DOMEGGE DI CADORE - Gli occhi lucidi degli uomini e delle donne della montagna hanno raccontato meglio di tante parole lo strazio per la perdita del loro collega ed amico. Ieri mattina si sono ritrovati a Domegge per salutare Ferruccio Svaluto Moreolo, la guida alpina di 61 anni che ha trovato la morte sugli Spalti di Toro.
IL DOLORE DELLA COMPAGNA
La compagna Betty Da Deppo, anche lei nel Soccorso alpino del Centro Cadore, ha raccontato del loro amore nato fra una scalata e l’altra; quanto alla malattia Svaluto Moreolo l’ha combattuta contrastandola proprio grazie alla sua tenacia, alla passione con cui continuava ad andare in croda. Sui tanti perchè di una fine così prematura il commento di chi vive la montagna è uno solo: «E’ accaduto a lui come a tanti altri e come capiterà ancora». La verità sulla dinamica della fatale scivolata non la si potrà mai conoscere, tante le ipotesi formulate ma una sola certezza: Ferruccio Svaluto Moreolo era solo. Amava uscire da solo quando non aveva impegni professionali, «poteva permetterselo, aveva le capacità di gestire qualsiasi situazione, certo l’imprevisto capita anche al più bravo» assicurano gli amici. A messa finita, il feretro portato a spalle dai colleghi è uscito sul vasto sagrato gremito di giacche rosse, il colore dei volontari del Cnsas, mescolate a quelle del gruppo Ragni che hanno perduto il loro presidente. L’ultimo saluto.
«OTUIA»: IL RICORDO DI ALBANELLO
Così lo ricorda Sergio Albanello: «Sei stato una guida alpina di gran livello, in ogni ambito: dalla roccia, allo sci, al ghiaccio elemento che mi hai fatto conoscere ed appassionare condividendo salite uniche. Sei stato un tecnico di elisoccorso capace, preparato e dalle grandi doti umane. Quando la vita ha iniziato a fare scherzi, tu facendogli vedere di cosa è capace un montanaro, sei diventato scultore verista capace di far vivere animali ed elementi nascosti nel legno, per arrivare a diventare scrittore geniale e fantasioso. Ferrox, è stato un onore ed un privilegio essere tuo amico. Grazie!
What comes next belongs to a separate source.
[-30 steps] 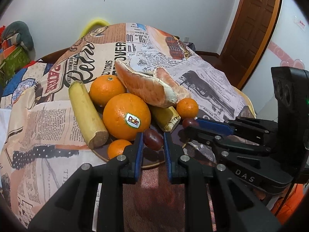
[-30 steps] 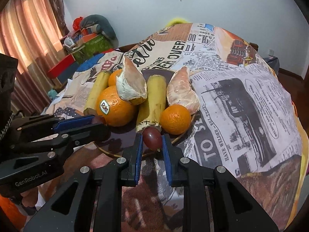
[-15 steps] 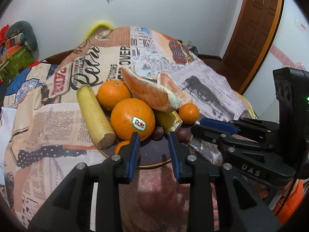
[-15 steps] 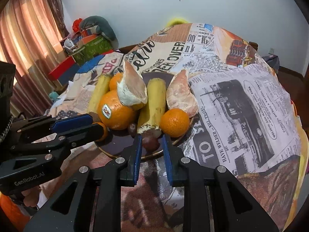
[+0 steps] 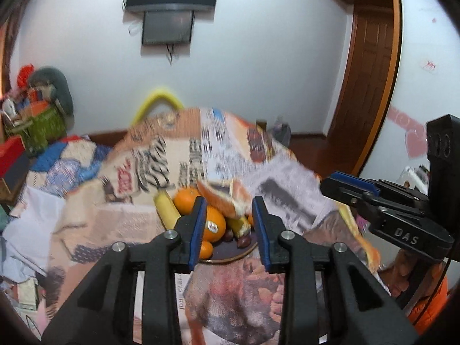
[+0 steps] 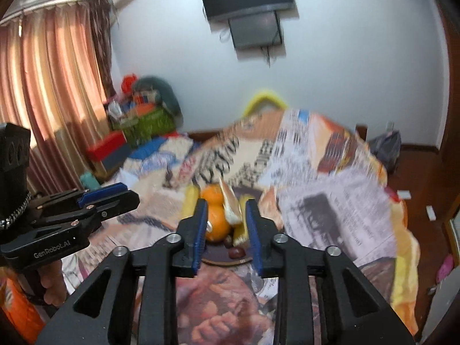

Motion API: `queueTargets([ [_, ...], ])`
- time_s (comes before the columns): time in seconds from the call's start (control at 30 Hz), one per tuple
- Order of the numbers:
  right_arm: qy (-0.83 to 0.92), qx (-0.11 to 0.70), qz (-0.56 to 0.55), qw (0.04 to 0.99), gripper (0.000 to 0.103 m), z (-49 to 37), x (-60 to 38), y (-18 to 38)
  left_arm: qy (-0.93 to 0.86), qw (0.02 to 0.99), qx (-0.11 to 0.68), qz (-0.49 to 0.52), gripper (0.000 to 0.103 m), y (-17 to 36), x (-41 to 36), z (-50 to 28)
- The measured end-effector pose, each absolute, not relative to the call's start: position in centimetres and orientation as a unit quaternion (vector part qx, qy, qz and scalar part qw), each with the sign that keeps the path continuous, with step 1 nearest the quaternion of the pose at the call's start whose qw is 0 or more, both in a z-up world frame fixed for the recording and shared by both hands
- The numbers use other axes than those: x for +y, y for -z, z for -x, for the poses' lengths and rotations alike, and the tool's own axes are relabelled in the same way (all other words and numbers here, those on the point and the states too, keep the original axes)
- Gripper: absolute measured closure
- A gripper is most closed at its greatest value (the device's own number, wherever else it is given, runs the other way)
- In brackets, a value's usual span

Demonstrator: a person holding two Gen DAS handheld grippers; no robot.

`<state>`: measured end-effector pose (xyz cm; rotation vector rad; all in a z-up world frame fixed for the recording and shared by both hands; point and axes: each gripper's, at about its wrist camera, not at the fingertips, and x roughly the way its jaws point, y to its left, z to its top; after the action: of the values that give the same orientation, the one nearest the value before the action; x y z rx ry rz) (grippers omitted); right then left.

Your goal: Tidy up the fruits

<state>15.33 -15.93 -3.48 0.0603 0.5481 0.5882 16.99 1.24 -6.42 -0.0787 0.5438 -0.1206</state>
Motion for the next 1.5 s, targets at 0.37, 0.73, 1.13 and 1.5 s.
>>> queueTargets([
  [0.37,-0.260,0.149,-0.035,0.953,0.051,-8.0,-17.1,-2.6,0.032,0.988,0.147,0.017,0.041,-0.2,0.6,-8.4],
  [0.73,-0.242,0.117,-0.031,0.963,0.022,-6.0,-16.8,-3.0,0.022,0.994,0.108,0.018,0.013,-1.4,0.6,-4.8],
  [1.13,-0.210,0.093,-0.025,0.973,0.000,-4.4,-17.2,-3.2,0.014,0.995,0.100,0.020,0.002,-1.4,0.3,-3.4],
  [1.5,-0.206,0.094,-0.026,0.974,0.000,-4.0,-17.3,-3.1,0.011,0.995,0.097,0.018,0.000,-1.3,0.2,-3.3],
])
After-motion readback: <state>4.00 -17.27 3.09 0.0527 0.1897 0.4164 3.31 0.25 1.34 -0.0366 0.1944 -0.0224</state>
Ti voglio salutare con il nostro grido di battaglia: Otuia Otuia». Che è “aiuto” al contrario: «40 anni fa -spiega Albanello- su una cascata di ghiaccio con Ferruccio l’appiglio stava per cedere e lui primo di cordata gridò “otuia”, quasi per gioco ricordando un vecchio cartone animato. Poi abbiamo dato questo nome a una via su un’altra cascata di ghiaccio». Ferruccio grazie ad un corso di roccia organizzato dai Ragni quando aveva 18 anni, aveva appreso i rudimenti della sicurezza e della tecnica e, cosa più importante, conosciuto i futuri compagni di cordata.